Over the weekend, I was walking to work. This normally takes me about 2 minutes to get from my car in the parking lot to the front door. Somehow, on this particular length of trip, I was joined by two women in my wake who were very loudly complaining about the mall, the people in the mall, and the fact that people were shopping at the stores in this mall.
Granted, the mall I work at is pretty swanky - as the kids say. There are luxury department stores and luxury/high-end boutique retailers and lots of stores where I feel like you have to have a certain number of 0's in your checking account just to walk through the doors. When I first came to that mall, I felt I needed to get dressed up just to go, just to be seen. I felt I couldn't really walk around in shorts and a tank top during the summer months. Or, at least, not just any shorts and tank top.

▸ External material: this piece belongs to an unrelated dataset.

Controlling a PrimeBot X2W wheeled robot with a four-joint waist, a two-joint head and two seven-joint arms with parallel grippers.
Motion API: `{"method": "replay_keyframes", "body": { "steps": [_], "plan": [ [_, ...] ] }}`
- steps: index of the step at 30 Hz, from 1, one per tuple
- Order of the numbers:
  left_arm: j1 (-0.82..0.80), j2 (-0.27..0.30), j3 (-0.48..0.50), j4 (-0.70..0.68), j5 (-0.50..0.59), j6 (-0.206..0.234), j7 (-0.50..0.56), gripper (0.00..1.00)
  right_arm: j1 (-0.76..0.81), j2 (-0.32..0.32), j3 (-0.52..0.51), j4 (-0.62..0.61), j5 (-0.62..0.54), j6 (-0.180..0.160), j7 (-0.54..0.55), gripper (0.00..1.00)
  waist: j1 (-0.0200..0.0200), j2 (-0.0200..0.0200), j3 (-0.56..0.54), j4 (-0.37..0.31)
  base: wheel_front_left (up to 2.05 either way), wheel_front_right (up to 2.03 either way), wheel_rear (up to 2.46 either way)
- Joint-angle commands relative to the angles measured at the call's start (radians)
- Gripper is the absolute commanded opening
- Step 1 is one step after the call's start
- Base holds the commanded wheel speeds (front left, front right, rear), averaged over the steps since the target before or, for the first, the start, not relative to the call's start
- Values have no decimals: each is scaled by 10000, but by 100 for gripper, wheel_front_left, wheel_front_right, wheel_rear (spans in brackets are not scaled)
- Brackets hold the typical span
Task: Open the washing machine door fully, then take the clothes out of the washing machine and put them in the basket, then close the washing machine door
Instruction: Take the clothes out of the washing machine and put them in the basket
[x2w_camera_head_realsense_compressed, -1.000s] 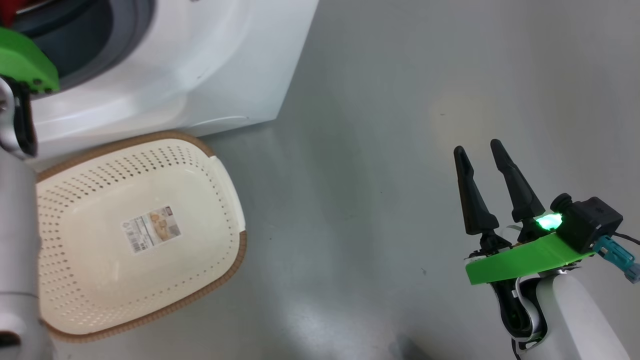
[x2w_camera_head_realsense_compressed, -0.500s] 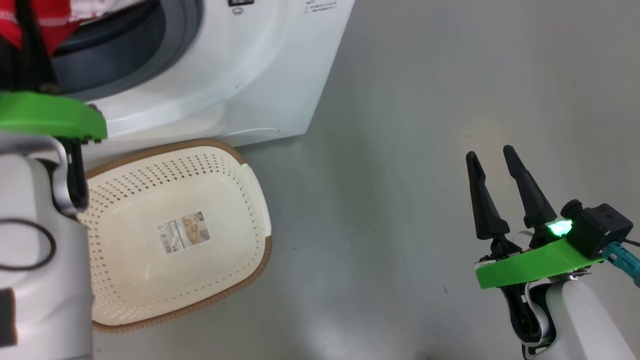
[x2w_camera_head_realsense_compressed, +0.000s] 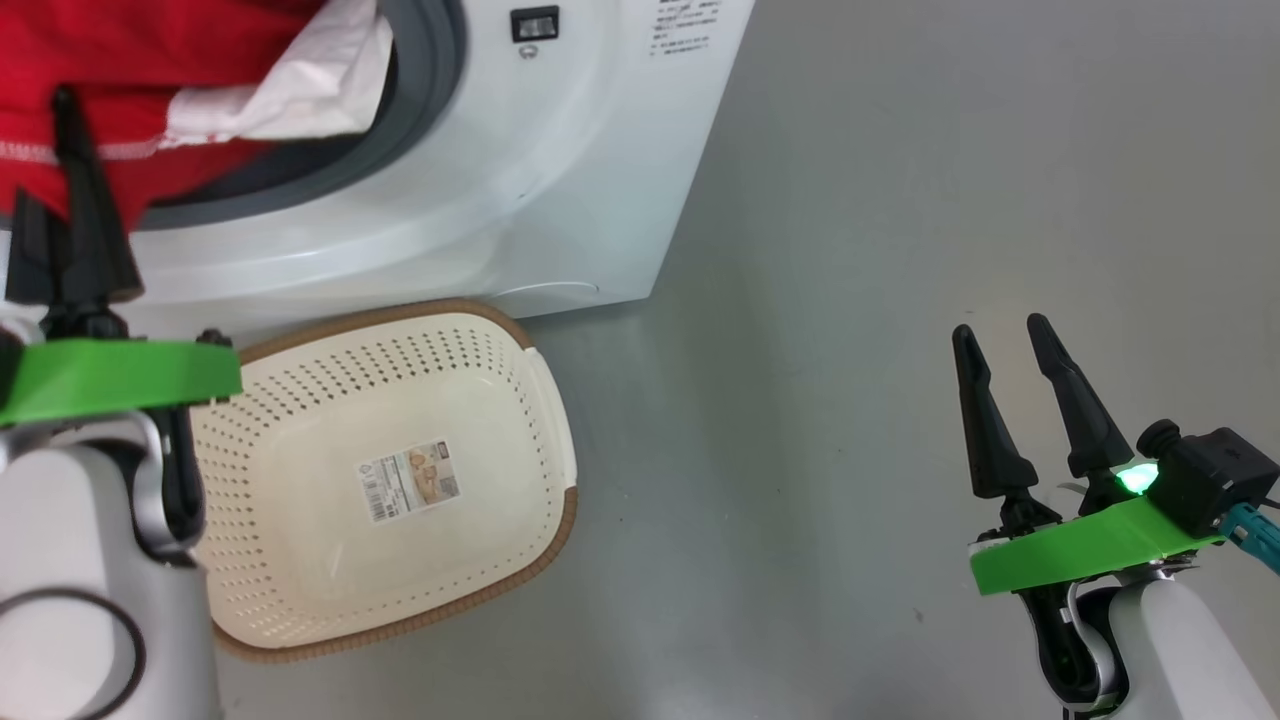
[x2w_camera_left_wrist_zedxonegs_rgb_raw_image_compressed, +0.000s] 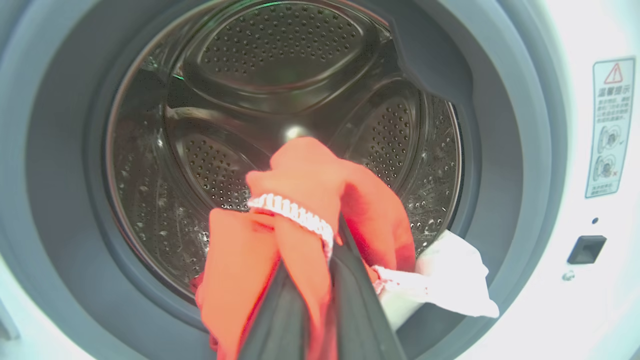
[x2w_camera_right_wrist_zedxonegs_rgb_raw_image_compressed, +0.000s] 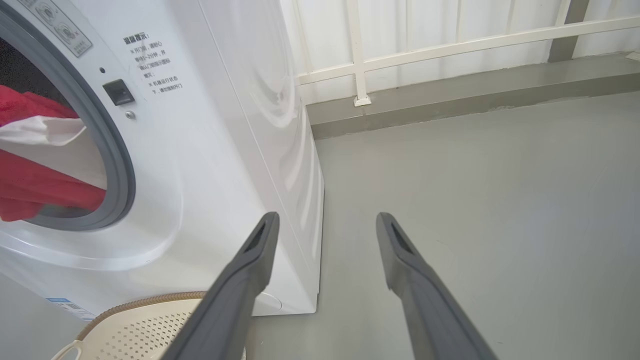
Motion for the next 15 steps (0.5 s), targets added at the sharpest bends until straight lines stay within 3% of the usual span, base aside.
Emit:
{"method": "replay_keyframes", "body": {
  "steps": [1,15],
  "plan": [
    [251,238,282,-431,63,-56,-78,0,230,-132,197,-225,-29,75,-63,100,0,0,-78,70,0,0,0],
    [1340,65,138,-2863,-138,57,-78,0,336,-169,201,-278,-28,75,-63,100,0,0,-127,230,0,0,0]
  ]
}}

Over time, that mall has become 'my' mall, however. It's where I work. I know just about everyone in mall management, most of the security, and at least have a passing acquaintanceship with half of the various employees.
But, the two women behind me were pretty loudly deriding anyone and everyone with a shopping bag.
"My god, look at all these idiots with their shopping bags," said one.
"I know! Like buying all that expensive stuff makes them better people," said the other.
The conversation went on from there. At one point, I thought My gods, it is a very good thing I'm such a patient person. Then I thought No I'm not. Who am I trying to kid? Then I thought about saying something snide to them like "If you hate this mall and the people in it so much, why the hell did you come here?"
Then I kind of laughed to myself, because I'm defending the mall and the shoppers and the expensive things. Expensive things that, in other moments, I would probably make fun of, too. I laughed, because for a second the words 'class warfare' passed through my head, but I knew I didn't think this was class warfare, nor do I necessarily agree with the Have's version of class warfare.
I suppose I have come to a point in my life where I like to own nice things, and I save for them, working very hard and denying myself a lot of other entertainments along the way. I think that's why hearing someone gripe about people shopping in the abstract pissed me off so much. To be fair, are there people that think they are superior to others because they can afford a leather coat for $3,000? Probably. I've met some who would be pretty good candidates for that post.
I wonder from the Rioters, though, is there an inherent problem with buying expensive things? For me, I might forego buying 2-3 cheaper sweaters to buy one very nice sweater. I might wait 6 years to get new plates, but then finally get nice dishes - albeit still on sale at the swanky department store.
I suppose the problem is whether you can still appreciate the value of the expense. Have you become so out of touch with what is actually expensive and what is actually cheap that you go on television and talk about how many cars you have at each of your homes?
What do you think about expensive things?